◆ **DESCRIPTION OF THE TASK**
Produce word for word the lines of the data below running from the one that has "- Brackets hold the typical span" to the one that has "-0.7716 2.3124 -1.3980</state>", inclusive, and no others.

◆ **GIVEN MATERIAL**
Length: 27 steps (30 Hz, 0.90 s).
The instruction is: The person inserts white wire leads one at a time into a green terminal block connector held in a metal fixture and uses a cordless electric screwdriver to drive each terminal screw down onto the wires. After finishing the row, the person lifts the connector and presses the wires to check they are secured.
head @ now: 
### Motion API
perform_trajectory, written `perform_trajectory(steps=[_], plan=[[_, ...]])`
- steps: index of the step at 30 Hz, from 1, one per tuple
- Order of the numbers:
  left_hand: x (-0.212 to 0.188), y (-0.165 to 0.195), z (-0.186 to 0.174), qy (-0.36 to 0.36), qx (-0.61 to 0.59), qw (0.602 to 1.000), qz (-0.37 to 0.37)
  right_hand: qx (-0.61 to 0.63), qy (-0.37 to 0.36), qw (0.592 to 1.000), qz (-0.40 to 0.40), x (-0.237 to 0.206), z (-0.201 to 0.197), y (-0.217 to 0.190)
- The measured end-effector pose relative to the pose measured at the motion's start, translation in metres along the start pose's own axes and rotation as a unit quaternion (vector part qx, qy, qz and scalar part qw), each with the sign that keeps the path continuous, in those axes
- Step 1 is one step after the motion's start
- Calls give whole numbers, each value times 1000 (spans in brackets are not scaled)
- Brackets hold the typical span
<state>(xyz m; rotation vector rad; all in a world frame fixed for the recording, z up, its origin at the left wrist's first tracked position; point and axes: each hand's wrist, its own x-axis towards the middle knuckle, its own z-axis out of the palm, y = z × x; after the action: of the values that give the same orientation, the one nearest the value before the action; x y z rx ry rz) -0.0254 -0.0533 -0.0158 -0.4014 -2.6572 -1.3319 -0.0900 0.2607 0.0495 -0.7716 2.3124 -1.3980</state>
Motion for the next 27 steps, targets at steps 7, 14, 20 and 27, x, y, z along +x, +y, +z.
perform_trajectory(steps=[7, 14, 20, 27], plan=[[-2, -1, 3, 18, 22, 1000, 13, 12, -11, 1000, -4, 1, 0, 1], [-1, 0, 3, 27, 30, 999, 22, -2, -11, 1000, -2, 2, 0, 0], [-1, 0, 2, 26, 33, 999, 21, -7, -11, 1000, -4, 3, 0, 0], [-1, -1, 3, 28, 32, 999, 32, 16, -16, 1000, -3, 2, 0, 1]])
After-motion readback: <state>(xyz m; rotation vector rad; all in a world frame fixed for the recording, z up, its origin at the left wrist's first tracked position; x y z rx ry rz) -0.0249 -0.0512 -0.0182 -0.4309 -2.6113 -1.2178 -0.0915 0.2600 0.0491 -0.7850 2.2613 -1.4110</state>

◆ **RESULT OF THIS EXERCISE**
- Brackets hold the typical span
<state>(xyz m; rotation vector rad; all in a world frame fixed for the recording, z up, its origin at the left wrist's first tracked position; point and axes: each hand's wrist, its own x-axis towards the middle knuckle, its own z-axis out of the palm, y = z × x; after the action: of the values that give the same orientation, the one nearest the value before the action; x y z rx ry rz) -0.0254 -0.0533 -0.0158 -0.4014 -2.6572 -1.3319 -0.0900 0.2607 0.0495 -0.7716 2.3124 -1.3980</state>

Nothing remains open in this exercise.